Nakanishi Masako, Perret Christine, Meuillet Emmanuelle J, Rosenberg Daniel W
Center for Molecular Medicine, University of Connecticut Health Center, Farmington, CT, USA, Inserm, U1016, département endocrinologie métabolisme et cancer, Institut Cochin, Paris, France and The University of Arizona Cancer Center, Department of Molecular and Cell Biology, Department of Nutritional Sciences, University of Arizona, Tucson, AZ, USA. Tucson, AZ, USA.
Center for Molecular Medicine, University of Connecticut Health Center, Farmington, CT, USA, Inserm, U1016, département endocrinologie métabolisme et cancer, Institut Cochin, Paris, France and.
Carcinogenesis. 2015 Apr;36(4):478-86. doi: 10.1093/carcin/bgv004. Epub 2015 Jan 29.
Microsomal PGE2 synthase-1 (mPGES-1), the terminal enzyme in the formation of inducible PGE2, represents a potential target for cancer chemoprevention. We have previously shown that genetic abrogation of mPGES-1 significantly suppresses tumorigenesis in two preclinical models of intestinal cancer. In this study, we examined the role of mPGES-1 during colon tumorigenesis in the presence of dextran sulfate sodium (DSS)-induced inflammatory microenvironment. Using Apc (Δ14/+) in which the mPGES-1 gene is either wild-type (D14:WT) or deleted (D14:KO), we report that mPGES-1 deficiency enhances sensitivity to acute mucosal injury. As a result of the increased epithelial damage, protection against adenoma formation is unexpectedly compromised in the D14:KO mice. Examining the DSS-induced acute injury, cryptal structures are formed within inflamed areas of colonic mucosa of both genotypes that display the hallmarks of early neoplasia. When acute epithelial injury is balanced by titration of DSS exposures, however, these small cryptal lesions progress rapidly to adenomas in the D14:WT mice. Given that mPGES-1 is highly expressed within the intestinal stroma under the inflammatory conditions of DSS-induced ulceration, we propose a complex and dual role for inducible PGE2 synthesis within the colonic mucosa.
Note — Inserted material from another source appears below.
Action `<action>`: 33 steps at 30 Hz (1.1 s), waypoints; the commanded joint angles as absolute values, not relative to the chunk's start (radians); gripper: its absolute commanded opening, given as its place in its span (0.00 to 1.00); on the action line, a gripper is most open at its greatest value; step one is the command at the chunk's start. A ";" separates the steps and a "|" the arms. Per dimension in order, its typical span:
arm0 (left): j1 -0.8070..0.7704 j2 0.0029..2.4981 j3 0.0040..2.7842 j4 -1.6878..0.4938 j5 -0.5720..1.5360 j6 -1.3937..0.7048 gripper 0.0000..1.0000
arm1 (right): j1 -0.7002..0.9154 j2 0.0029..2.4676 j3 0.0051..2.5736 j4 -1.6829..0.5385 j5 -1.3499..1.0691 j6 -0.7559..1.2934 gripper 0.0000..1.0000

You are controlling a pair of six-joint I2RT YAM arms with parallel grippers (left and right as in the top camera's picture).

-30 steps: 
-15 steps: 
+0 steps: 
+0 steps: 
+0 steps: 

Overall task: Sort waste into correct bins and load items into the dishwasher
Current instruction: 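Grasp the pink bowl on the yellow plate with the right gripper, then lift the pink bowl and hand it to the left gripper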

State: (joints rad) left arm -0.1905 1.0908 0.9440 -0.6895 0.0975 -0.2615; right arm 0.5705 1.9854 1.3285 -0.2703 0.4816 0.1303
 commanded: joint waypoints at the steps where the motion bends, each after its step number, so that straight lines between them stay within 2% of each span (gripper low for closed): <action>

Our data suggest that inducible PGE2 is critical for the maintenance of an intact colonic epithelial barrier, while promoting epithelial regeneration. This function is exploited during neoplastic transformation in Apc (Δ14/+) mice as PGE2 contributes to the growth and expansion of the early initiated cryptal structures. Taken together, inducible PGE2 plays a complex role in inflammation-associated cancers that requires further analysis. Inducible PGE2 production by mPGES-1 is critical for the colonic mucosal homeostasis. This function is exploited in the presence of the neoplastic transformation in Apc (Δ14/+) mice as PGE2 contributes to the growth and expansion of the early cryptal structures.
微粒体前列腺素E2合酶-1(mPGES-1)是诱导型前列腺素E2形成过程中的末端酶,是癌症化学预防的一个潜在靶点。我们之前已经表明,mPGES-1的基因敲除在两种肠道癌临床前模型中显著抑制肿瘤发生。在本研究中,我们研究了在硫酸葡聚糖钠(DSS)诱导的炎症微环境存在下,mPGES-1在结肠肿瘤发生过程中的作用。使用mPGES-1基因要么是野生型(D14:WT)要么被敲除(D14:KO)的Apc(Δ14/+)小鼠,我们报告mPGES-1缺陷增强了对急性粘膜损伤的敏感性。由于上皮损伤增加,D14:KO小鼠中对腺瘤形成的保护意外受损。检查DSS诱导的急性损伤时,两种基因型的结肠粘膜炎症区域内均形成了显示早期肿瘤特征的隐窝结构。然而,当通过滴定DSS暴露来平衡急性上皮损伤时,这些小的隐窝病变在D14:WT小鼠中迅速发展为腺瘤。鉴于mPGES-1在DSS诱导溃疡的炎症条件下在肠道基质中高度表达,我们提出诱导型前列腺素E2在结肠粘膜内的合成具有复杂的双重作用。我们的数据表明,诱导型前列腺素E2对于维持完整的结肠上皮屏障至关重要,同时促进上皮再生。在Apc(Δ14/+)小鼠的肿瘤转化过程中利用了这一功能,因为前列腺素E2有助于早期起始的隐窝结构的生长和扩展。综上所述,诱导型前列腺素E2在炎症相关癌症中发挥复杂作用,需要进一步分析。mPGES-1产生诱导型前列腺素E2对于结肠粘膜稳态至关重要。在Apc(Δ14/+)小鼠存在肿瘤转化的情况下利用了这一功能,因为前列腺素E2有助于早期隐窝结构的生长和扩展。